WHAT IS REQUIRED ::
The answer should be a number alone: the count of lines in the listing below that include "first".
PROVIDED DATA below:
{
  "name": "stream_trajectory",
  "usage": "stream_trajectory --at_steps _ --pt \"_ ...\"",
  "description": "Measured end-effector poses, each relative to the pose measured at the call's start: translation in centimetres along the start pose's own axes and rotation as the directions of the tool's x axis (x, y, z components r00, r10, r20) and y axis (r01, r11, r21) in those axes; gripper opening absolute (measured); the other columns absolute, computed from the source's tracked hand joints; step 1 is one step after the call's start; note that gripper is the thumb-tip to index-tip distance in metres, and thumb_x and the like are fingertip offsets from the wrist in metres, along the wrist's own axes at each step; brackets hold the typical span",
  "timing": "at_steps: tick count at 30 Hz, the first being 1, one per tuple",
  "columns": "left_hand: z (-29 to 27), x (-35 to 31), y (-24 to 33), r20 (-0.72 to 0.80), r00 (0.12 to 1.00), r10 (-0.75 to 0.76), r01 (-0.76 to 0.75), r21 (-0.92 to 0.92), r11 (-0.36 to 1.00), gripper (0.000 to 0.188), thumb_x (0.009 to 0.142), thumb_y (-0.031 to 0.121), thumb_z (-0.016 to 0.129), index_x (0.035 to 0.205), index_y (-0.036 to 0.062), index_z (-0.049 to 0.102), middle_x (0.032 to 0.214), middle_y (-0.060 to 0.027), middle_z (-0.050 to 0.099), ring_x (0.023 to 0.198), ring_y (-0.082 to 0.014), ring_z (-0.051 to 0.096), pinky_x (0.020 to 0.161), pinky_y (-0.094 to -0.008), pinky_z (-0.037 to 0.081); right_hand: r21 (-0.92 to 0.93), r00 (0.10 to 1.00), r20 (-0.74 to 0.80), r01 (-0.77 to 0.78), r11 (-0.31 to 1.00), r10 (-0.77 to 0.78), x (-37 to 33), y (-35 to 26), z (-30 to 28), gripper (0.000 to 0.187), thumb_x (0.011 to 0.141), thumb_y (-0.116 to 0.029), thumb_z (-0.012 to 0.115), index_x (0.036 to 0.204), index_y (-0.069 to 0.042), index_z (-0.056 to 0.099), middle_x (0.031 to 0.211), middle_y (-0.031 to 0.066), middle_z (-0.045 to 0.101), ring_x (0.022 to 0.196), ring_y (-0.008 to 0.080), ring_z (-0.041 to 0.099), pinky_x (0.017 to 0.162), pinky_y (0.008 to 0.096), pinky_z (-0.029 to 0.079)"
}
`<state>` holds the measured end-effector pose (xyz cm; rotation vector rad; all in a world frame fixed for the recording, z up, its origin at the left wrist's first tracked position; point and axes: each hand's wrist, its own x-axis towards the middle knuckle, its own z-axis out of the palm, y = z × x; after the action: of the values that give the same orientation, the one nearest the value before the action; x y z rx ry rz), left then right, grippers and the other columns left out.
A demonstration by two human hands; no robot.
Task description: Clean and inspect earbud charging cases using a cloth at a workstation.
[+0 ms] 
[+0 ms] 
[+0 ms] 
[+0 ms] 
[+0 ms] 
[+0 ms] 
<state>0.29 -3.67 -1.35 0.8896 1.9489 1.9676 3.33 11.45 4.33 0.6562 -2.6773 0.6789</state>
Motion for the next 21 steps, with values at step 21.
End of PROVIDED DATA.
COMPLETED TASK ::
2